This poem grew out of a real experience I had. A friend and I were walking, and we saw the shoes shown in the photograph. The shoes and the whole vibe was bizarre, and had a very otherworldly feel, so, of course, I photographed the them. This poem is still mysterious to me. All I can fathom is that it is a warning about stepping into a type of grief or unreality that is harmful. I'm so grateful for the warning. Thank you.
The "you" in this poem is my sister, Marsha.
“Unclean!” you warn.
I’m on a dirt path, a dirty path.
It should be Easter, but a blustery
damp ashes everything in a magic-infused
miasma. It’s sliding under my skin
like an electric snake. Sunlight shimmers;
I’m tilted into spring for a millisecond,
enough to keep me grounded.
“Oh, it’s dark. Dark, indeed.
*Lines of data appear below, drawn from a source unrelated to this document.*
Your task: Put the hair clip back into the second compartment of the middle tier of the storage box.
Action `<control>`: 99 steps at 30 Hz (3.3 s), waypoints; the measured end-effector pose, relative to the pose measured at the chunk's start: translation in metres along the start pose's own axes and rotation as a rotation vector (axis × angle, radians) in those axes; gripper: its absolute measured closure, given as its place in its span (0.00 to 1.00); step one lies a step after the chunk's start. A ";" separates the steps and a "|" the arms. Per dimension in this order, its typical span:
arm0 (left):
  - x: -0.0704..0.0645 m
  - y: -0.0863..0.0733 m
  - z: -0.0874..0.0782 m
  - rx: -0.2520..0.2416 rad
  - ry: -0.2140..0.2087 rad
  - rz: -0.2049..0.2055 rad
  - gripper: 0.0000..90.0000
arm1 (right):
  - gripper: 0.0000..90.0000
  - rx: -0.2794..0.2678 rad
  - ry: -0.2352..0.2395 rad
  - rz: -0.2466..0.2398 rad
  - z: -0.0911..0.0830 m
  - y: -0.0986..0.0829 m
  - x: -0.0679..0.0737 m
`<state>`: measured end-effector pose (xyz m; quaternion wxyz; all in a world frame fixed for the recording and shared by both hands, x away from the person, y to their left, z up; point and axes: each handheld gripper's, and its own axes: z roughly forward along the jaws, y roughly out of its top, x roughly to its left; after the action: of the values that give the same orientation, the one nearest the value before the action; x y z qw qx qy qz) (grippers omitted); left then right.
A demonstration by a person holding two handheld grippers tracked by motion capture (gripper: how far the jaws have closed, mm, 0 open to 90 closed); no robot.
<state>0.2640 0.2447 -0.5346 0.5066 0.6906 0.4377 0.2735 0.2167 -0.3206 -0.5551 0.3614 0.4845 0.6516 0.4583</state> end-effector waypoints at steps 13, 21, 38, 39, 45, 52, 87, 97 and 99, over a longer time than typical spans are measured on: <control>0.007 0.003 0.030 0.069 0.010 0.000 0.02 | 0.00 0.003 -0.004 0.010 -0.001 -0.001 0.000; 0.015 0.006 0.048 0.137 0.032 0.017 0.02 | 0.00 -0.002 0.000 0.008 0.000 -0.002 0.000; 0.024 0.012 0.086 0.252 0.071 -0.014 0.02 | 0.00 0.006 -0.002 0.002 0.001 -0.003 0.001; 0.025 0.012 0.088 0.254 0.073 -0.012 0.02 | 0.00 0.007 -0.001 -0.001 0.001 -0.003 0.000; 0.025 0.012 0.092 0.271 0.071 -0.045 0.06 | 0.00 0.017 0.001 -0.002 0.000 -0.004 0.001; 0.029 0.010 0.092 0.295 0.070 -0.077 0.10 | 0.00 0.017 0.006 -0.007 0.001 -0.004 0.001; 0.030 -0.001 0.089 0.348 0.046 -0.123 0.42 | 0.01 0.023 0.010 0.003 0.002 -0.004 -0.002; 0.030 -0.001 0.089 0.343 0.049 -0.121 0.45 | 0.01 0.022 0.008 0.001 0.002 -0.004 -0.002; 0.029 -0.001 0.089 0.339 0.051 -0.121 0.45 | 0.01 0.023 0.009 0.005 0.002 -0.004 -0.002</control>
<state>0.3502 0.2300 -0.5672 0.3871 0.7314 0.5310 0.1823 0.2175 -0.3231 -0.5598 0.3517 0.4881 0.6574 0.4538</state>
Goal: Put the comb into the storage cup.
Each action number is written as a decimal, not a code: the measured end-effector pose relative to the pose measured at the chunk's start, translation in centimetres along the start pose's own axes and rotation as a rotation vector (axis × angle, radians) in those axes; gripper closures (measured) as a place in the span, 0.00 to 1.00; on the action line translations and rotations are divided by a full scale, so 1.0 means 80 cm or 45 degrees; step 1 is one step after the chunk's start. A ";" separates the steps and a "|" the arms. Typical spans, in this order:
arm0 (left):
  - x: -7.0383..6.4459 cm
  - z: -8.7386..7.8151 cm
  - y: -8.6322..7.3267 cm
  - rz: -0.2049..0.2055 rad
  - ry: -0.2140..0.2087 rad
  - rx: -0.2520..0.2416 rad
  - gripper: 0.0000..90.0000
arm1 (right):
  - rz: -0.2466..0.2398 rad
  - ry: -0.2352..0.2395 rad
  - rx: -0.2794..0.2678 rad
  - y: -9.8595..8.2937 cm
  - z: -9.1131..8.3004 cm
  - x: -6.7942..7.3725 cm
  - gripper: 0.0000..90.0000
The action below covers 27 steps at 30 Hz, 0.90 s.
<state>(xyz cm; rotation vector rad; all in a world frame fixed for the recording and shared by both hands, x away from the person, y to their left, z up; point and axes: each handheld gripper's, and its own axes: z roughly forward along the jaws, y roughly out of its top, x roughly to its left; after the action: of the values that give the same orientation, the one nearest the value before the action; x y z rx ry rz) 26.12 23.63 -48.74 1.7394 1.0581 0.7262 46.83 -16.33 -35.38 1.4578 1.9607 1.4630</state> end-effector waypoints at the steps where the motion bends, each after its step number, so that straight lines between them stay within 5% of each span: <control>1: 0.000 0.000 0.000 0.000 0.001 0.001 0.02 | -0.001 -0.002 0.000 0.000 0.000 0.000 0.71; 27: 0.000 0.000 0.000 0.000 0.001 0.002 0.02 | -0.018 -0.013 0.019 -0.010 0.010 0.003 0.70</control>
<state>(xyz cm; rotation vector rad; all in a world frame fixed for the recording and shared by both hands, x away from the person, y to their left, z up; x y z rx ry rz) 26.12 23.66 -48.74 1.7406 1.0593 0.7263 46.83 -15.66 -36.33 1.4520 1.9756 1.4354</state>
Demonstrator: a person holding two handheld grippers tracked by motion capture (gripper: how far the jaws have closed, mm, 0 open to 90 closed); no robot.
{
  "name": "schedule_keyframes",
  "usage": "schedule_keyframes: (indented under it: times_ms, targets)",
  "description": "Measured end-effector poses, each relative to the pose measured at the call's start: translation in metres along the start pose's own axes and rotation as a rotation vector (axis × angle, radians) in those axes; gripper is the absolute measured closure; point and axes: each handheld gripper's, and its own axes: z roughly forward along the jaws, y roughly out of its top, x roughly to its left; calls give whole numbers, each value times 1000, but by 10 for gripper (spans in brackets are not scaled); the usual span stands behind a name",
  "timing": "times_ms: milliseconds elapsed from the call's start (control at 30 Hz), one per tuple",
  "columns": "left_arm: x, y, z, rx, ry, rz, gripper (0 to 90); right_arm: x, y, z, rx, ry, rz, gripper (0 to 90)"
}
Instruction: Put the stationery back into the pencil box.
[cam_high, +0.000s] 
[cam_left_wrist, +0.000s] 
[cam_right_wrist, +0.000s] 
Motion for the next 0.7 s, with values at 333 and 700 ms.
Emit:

Dank
with crawling and scratching things,
the blood embroiled with a life-like
surging,” you confide.
“Don’t listen to the whispers. Don’t.”
Just sinister, a pair of shiny black shoes awaits.
They’re a little worn, and I can feel sweat sock my feet,
feel the soggy leather conform to my flesh.
“Don’t step into those. They’ll pull you away,
away, away down deep underground into the spidery
space under this earthly house.
You’ll be lost.”
I reach into my purse and extract an ivory linen handkerchief.
Your initials are stitched in black silk thread.
I kiss the embroidery, and a faint sulfur taint brushes by.
I drape the cloth over the shoes, and a grain-sized diamond
scintillates under an eyelet in the lace border.
Sometimes, it’s better not to look too deeply.